BEGIN

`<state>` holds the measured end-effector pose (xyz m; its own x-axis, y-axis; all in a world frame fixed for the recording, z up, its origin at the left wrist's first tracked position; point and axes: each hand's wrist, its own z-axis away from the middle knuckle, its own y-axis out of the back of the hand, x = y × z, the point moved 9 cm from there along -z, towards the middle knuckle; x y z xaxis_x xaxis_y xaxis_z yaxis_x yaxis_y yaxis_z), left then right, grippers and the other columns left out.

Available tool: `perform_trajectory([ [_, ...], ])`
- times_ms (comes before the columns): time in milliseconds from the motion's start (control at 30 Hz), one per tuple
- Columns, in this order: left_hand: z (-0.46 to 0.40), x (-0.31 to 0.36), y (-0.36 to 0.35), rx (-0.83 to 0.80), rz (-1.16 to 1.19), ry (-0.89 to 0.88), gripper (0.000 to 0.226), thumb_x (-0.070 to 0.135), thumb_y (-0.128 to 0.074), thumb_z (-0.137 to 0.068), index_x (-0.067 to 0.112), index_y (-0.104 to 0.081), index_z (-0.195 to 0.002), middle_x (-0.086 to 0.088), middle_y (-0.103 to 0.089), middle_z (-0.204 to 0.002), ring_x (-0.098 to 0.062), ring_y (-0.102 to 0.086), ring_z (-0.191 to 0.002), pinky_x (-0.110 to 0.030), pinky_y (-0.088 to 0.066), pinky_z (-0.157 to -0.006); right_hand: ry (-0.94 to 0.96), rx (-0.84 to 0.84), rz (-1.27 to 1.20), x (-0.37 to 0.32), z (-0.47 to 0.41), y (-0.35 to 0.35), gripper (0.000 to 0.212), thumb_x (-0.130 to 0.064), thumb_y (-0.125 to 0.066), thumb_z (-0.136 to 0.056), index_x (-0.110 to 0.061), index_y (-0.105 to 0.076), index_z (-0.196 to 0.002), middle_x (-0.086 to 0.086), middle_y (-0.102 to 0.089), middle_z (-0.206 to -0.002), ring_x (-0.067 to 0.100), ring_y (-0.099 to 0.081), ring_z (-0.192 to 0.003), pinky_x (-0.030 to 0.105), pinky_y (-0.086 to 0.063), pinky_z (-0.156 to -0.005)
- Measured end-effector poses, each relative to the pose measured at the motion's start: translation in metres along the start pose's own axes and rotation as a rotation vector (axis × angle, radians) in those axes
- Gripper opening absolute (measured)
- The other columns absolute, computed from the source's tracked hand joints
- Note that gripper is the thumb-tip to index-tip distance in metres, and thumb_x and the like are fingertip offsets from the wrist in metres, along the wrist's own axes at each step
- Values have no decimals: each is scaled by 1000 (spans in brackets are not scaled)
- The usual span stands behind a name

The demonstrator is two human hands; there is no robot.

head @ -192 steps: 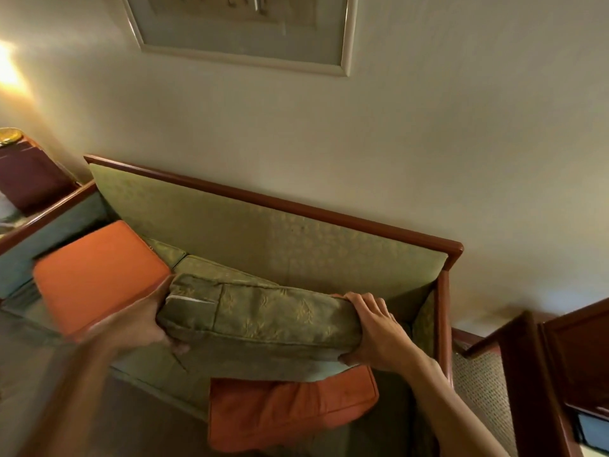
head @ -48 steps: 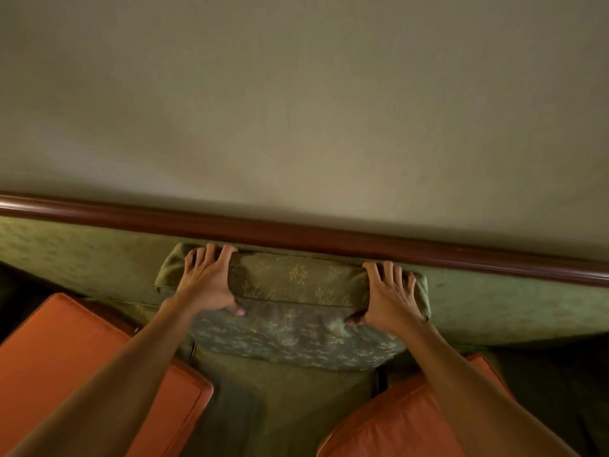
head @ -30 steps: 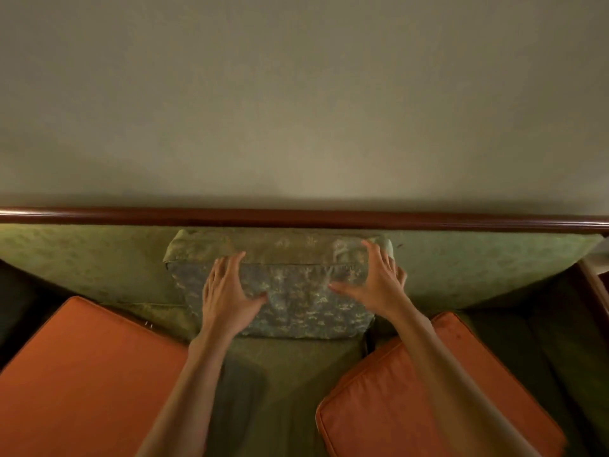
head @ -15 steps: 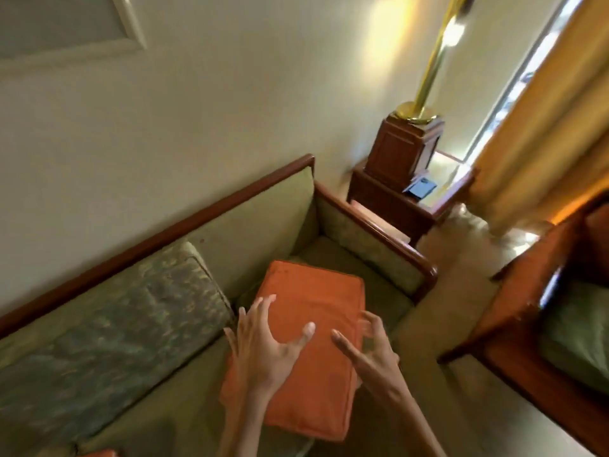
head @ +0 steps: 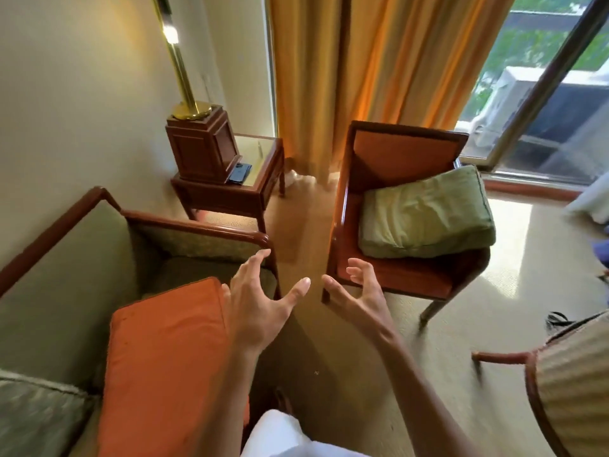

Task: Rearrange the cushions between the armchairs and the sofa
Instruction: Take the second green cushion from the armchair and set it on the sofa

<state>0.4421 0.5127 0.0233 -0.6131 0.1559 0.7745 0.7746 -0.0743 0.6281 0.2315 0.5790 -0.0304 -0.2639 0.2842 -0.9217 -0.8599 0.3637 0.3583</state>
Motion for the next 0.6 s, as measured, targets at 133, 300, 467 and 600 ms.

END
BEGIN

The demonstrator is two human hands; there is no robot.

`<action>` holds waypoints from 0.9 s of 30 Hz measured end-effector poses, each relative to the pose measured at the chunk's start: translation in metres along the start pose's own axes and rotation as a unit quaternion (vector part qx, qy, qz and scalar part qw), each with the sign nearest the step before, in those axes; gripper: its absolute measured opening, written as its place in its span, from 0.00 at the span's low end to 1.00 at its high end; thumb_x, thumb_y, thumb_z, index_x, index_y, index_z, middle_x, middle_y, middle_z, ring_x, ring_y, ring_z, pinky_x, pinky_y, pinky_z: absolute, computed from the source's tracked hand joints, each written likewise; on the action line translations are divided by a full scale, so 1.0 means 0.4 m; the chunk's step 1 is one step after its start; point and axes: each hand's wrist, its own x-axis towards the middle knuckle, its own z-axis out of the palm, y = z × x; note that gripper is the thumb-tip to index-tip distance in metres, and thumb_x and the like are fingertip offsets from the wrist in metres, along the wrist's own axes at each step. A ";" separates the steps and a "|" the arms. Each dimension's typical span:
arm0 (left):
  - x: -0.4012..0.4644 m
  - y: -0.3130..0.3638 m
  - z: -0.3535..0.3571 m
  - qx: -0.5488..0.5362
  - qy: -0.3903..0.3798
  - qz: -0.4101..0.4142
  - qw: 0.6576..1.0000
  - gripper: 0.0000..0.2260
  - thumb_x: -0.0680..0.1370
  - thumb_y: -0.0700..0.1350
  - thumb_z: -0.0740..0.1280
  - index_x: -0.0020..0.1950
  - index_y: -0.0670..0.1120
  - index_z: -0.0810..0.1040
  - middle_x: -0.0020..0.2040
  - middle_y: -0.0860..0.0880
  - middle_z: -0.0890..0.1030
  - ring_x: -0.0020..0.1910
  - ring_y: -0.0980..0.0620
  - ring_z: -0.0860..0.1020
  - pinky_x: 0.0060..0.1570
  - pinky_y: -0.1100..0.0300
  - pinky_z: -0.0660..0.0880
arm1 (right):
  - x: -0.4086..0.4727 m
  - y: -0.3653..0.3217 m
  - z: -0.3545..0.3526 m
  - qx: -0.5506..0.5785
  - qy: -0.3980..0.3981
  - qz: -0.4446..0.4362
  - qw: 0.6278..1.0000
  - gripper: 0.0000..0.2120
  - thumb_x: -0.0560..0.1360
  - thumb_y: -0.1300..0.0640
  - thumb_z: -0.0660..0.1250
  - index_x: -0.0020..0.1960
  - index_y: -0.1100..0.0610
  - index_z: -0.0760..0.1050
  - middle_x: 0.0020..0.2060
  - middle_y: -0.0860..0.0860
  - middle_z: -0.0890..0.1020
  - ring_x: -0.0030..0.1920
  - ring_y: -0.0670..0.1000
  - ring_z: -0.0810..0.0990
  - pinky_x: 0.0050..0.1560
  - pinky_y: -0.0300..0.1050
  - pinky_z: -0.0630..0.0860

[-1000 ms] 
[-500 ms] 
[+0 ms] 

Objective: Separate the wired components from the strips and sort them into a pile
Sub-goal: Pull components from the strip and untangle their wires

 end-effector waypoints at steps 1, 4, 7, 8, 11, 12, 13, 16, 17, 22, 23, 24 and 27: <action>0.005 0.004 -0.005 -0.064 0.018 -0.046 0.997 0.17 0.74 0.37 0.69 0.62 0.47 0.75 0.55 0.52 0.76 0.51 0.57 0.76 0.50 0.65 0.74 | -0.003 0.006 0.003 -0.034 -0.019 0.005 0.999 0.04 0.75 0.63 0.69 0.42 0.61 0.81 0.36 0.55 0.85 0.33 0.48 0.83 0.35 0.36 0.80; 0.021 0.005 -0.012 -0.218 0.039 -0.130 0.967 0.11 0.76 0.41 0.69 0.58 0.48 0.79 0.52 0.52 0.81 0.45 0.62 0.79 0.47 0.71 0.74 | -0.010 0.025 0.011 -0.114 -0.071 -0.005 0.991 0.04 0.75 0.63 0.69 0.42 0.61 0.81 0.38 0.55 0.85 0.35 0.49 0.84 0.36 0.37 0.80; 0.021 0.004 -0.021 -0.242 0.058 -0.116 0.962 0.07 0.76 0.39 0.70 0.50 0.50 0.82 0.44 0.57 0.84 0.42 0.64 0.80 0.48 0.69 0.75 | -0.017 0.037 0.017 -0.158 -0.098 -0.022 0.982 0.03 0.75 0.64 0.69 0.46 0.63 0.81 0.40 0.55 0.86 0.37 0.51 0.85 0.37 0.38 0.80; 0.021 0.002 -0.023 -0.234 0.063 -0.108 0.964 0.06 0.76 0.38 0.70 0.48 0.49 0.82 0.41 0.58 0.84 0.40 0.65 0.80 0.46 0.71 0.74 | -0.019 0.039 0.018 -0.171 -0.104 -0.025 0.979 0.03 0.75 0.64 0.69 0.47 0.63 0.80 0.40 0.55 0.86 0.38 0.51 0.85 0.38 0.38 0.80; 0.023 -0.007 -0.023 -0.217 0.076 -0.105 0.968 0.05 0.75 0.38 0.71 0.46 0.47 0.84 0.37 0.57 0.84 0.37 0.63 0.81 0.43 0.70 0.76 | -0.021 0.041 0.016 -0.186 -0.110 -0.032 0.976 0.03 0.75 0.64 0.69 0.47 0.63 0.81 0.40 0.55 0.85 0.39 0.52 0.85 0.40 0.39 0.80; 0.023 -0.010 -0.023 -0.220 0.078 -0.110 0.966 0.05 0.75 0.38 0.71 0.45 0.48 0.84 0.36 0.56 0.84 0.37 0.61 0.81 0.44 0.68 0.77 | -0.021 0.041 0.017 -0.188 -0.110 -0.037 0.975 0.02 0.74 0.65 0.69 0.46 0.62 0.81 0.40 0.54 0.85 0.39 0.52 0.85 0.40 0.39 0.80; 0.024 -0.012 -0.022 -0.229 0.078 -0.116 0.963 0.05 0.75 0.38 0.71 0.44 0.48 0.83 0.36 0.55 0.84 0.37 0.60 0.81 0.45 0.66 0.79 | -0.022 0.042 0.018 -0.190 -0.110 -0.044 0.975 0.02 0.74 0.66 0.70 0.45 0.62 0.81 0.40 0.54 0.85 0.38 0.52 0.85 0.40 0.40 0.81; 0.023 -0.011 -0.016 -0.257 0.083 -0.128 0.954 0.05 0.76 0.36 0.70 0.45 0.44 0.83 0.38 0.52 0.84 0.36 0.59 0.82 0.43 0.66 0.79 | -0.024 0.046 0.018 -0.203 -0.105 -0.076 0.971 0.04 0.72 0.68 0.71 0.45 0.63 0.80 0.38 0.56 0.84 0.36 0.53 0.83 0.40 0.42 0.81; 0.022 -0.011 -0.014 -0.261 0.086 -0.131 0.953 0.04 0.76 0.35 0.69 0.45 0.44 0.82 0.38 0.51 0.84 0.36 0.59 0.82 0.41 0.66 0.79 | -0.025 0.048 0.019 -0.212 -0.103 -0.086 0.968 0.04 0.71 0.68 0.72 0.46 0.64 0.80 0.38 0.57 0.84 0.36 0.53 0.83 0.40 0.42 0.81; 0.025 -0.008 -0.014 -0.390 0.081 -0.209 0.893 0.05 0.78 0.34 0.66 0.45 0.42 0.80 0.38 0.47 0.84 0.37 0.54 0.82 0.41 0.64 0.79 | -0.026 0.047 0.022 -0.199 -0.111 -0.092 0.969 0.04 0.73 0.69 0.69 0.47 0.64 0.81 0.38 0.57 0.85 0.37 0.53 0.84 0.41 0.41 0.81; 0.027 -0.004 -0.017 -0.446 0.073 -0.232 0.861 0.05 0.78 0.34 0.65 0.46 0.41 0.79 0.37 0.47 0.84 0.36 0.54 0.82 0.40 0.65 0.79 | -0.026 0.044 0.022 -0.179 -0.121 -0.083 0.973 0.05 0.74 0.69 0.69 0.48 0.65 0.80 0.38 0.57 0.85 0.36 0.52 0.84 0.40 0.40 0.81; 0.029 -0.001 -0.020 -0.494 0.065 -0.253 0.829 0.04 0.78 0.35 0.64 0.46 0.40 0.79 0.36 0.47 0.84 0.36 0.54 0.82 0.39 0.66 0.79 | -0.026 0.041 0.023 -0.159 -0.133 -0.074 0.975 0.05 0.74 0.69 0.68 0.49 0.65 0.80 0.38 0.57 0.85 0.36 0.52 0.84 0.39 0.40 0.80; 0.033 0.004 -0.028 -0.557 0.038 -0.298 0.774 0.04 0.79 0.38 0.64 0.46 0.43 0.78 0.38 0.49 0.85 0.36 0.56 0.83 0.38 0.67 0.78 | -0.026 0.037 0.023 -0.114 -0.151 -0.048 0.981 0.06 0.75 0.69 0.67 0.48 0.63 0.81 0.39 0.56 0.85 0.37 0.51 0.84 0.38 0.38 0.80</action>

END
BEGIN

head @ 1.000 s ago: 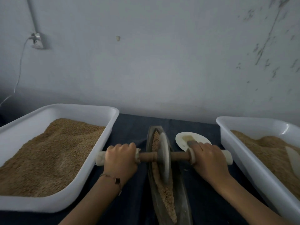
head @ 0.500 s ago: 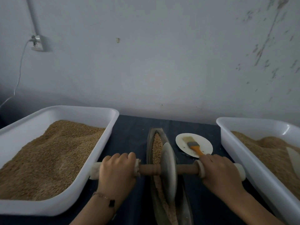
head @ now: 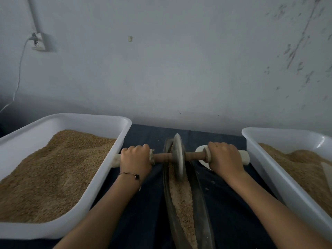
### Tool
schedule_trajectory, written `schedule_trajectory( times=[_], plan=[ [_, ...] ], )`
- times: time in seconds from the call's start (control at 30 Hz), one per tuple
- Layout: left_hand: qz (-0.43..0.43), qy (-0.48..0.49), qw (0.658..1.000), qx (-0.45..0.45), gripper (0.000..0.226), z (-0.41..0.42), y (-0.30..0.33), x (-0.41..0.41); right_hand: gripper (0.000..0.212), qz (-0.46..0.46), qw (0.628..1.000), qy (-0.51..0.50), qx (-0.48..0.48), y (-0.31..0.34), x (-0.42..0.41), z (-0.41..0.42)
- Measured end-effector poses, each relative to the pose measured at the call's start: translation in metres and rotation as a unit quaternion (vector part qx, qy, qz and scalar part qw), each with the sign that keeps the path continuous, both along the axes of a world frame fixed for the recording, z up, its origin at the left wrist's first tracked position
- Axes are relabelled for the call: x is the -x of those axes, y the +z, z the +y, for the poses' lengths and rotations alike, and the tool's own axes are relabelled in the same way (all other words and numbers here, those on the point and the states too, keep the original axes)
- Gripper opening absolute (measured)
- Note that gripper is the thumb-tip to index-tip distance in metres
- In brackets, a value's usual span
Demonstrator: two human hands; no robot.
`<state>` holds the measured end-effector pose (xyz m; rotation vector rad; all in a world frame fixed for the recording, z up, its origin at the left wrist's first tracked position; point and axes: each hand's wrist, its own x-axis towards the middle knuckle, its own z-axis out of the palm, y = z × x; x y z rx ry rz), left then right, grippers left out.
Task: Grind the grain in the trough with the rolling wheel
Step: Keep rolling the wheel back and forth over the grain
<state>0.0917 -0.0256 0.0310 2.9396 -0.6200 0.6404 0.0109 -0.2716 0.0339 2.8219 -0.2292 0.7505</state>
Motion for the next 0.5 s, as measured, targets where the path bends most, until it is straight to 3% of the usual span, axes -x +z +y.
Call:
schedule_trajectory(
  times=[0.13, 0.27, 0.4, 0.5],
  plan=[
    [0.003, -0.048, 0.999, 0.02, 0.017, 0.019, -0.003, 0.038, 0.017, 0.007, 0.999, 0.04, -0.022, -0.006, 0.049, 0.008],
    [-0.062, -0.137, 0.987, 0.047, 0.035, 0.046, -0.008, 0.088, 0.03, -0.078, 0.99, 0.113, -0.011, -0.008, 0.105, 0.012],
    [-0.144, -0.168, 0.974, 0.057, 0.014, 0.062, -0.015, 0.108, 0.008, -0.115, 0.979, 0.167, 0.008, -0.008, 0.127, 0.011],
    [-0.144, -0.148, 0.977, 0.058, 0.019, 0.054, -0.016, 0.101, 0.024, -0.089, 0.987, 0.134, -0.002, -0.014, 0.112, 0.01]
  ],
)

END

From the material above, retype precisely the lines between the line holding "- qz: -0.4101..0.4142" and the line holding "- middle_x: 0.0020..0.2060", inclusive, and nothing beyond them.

  - qz: -0.4101..0.4142
  - qw: 0.6576..1.0000
  - gripper: 0.0000..0.2260
  - thumb_x: -0.0680..0.1370
  - thumb_y: -0.0700..0.1350
  - thumb_z: -0.0740..0.1280
  - index_x: -0.0020..0.1950
  - index_y: -0.0670..0.1120
  - index_z: -0.0810..0.1040
  - middle_x: -0.0020..0.2040
  - middle_y: -0.0860..0.0880
  - middle_z: -0.0890..0.1030
  - ring_x: -0.0020..0.1910
  - ring_y: -0.0980..0.0620
  - ring_z: -0.0860..0.1020
  - pinky_x: 0.0060..0.1570
  - pinky_y: -0.1100..0.0300
  - pinky_z: -0.0660..0.0880
arm1 (right):
  - x: -0.4086..0.4727 m
  - y: -0.3653..0.3217 m
  - z: -0.3545..0.3526 m
  - qx: -0.5506..0.5785
  - qy: -0.3980..0.3981
  - qz: -0.4446..0.4362
  - qw: 0.6278..1.0000
  - gripper: 0.0000..0.2120
  - thumb_x: -0.0560..0.1360
  - thumb_y: -0.1300..0.0640
  - thumb_z: -0.0660..0.1250
  - index_x: -0.0020..0.1960
  - index_y: -0.1100..0.0610
  - index_z: -0.0760..0.1050
  - middle_x: 0.0020..0.2060

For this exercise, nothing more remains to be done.